• Exercise brief
From the data that follows, print exactly the lines starting at the one containing "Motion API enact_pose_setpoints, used" and ending at the one containing "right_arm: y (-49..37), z"; include both of them and nothing more.

• Material supplied
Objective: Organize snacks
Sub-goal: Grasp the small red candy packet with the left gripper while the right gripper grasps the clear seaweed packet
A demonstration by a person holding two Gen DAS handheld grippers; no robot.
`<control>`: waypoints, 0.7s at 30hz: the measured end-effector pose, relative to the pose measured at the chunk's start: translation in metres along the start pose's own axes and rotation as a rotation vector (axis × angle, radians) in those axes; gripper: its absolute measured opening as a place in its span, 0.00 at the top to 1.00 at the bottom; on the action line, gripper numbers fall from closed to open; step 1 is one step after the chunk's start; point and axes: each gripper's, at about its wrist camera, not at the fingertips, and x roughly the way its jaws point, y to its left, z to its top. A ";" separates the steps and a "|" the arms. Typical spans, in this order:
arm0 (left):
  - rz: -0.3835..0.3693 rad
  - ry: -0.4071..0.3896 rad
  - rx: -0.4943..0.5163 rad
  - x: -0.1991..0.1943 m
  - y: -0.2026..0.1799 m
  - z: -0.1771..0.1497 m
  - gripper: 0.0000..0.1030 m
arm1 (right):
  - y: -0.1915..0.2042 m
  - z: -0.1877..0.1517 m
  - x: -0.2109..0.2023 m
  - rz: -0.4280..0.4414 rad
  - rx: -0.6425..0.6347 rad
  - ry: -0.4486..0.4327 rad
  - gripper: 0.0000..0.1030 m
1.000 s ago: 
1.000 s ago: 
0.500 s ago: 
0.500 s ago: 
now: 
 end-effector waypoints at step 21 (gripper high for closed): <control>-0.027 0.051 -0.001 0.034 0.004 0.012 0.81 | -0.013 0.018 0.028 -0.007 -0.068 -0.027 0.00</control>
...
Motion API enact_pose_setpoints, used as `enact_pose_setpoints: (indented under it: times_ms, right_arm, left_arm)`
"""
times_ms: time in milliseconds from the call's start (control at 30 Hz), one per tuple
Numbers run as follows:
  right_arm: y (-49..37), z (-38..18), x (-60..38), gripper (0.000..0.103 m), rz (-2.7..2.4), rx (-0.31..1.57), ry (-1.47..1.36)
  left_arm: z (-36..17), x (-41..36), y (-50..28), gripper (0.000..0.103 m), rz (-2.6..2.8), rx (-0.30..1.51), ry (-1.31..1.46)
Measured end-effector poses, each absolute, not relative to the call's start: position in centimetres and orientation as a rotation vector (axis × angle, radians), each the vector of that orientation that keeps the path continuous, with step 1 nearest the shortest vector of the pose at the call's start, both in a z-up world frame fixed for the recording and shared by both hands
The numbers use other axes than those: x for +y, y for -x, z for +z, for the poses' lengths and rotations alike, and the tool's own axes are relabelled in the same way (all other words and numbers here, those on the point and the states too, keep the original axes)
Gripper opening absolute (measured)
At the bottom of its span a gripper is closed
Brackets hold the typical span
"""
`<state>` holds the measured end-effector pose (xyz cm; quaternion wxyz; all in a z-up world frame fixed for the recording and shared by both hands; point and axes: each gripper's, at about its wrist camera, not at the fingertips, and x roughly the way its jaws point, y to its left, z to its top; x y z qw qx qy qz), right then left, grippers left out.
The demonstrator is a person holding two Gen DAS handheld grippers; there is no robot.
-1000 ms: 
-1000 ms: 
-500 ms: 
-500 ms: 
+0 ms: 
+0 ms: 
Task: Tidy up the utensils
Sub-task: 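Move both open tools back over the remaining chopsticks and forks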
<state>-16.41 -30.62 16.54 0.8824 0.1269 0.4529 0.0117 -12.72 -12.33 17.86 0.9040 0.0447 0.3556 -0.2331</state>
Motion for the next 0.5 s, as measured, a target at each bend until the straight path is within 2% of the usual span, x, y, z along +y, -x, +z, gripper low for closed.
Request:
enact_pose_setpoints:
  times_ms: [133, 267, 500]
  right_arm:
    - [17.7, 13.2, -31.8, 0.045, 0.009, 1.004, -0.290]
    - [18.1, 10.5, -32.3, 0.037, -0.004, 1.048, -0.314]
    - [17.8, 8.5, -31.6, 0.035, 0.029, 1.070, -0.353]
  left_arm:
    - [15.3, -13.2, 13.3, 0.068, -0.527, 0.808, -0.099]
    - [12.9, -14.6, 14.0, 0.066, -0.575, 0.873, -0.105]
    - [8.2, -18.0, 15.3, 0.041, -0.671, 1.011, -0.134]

• Solution for this task
Motion API enact_pose_setpoints, used as `enact_pose_setpoints: (indented under it: times_ms, right_arm, left_arm)`
"""
times_ms: time in milliseconds from the call's start (control at 30 Hz), one per tuple
Numbers run as follows:
  right_arm: y (-49..37), z (-38..18), x (-60..38), gripper (0.000..0.103 m), rz (-2.7..2.4), rx (-0.31..1.57), ry (-1.47..1.36)

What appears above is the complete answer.